WORK TO COMPLETE: Please count the lines of the listing below in which "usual" occurs, and reply with the number only.

DATA EXCERPT:
- Opening Delimiter -

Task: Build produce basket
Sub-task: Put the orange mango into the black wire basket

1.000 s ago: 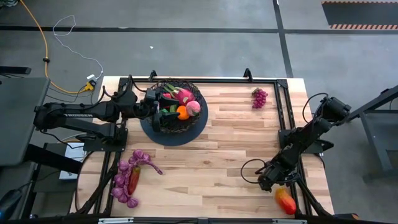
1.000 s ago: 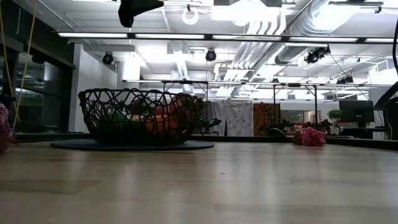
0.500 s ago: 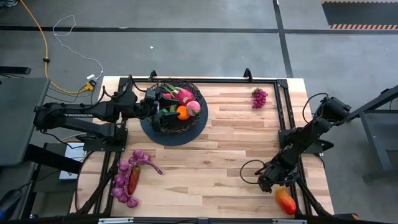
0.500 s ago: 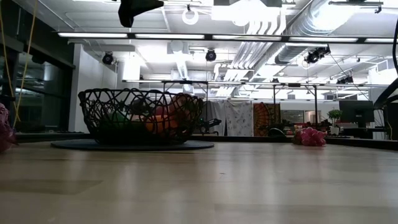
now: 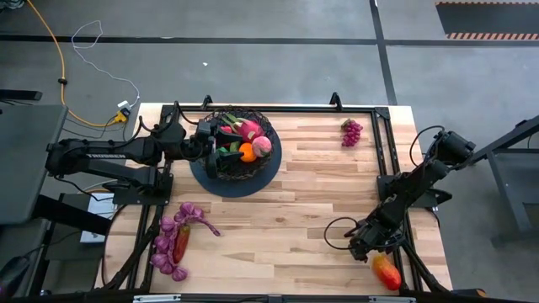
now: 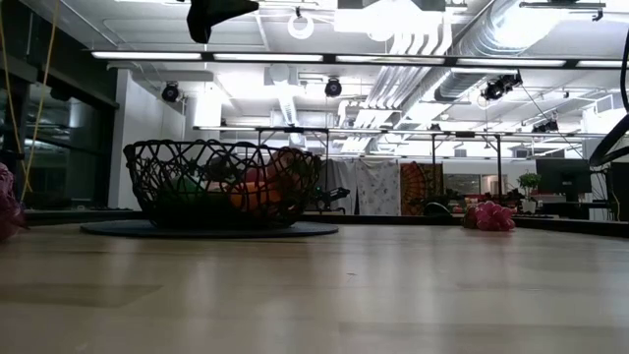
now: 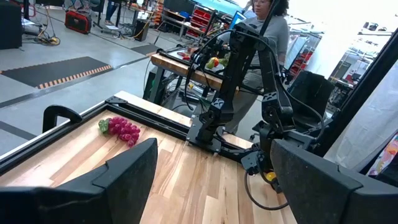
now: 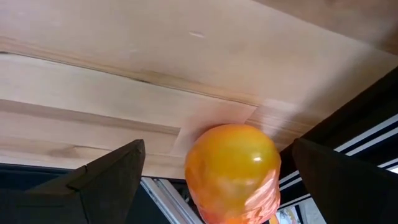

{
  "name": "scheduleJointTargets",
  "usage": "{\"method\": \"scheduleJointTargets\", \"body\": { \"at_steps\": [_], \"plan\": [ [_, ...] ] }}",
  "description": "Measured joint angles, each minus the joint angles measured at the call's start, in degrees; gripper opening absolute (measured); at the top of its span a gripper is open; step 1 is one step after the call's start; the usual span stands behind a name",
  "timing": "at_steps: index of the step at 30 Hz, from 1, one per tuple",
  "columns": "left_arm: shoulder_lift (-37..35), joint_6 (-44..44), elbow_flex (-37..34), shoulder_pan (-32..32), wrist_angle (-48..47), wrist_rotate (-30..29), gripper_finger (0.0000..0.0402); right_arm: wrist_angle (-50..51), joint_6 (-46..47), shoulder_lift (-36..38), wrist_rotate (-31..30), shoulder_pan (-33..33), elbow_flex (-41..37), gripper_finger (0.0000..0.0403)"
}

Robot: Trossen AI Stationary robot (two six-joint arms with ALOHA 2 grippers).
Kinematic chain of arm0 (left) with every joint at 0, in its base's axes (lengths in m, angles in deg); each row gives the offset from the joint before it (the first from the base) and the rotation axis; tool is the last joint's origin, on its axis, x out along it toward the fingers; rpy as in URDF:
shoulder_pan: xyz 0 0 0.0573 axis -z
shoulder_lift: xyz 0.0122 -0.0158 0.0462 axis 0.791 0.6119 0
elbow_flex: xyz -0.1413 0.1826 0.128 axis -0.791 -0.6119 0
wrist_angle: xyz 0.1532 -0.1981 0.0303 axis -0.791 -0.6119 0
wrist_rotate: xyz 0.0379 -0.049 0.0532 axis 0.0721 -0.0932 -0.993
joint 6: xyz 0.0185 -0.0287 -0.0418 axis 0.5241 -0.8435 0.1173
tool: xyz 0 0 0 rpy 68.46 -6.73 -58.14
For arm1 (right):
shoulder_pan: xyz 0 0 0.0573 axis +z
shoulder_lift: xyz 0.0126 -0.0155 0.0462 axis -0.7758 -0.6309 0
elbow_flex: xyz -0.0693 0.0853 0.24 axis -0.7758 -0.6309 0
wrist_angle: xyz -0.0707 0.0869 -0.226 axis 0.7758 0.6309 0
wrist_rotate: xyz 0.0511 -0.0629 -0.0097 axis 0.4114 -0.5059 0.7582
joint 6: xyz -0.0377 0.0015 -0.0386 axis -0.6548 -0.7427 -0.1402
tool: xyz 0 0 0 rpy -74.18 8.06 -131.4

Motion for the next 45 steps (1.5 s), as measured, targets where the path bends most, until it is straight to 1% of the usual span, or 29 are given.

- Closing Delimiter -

YOUR RESPONSE: 2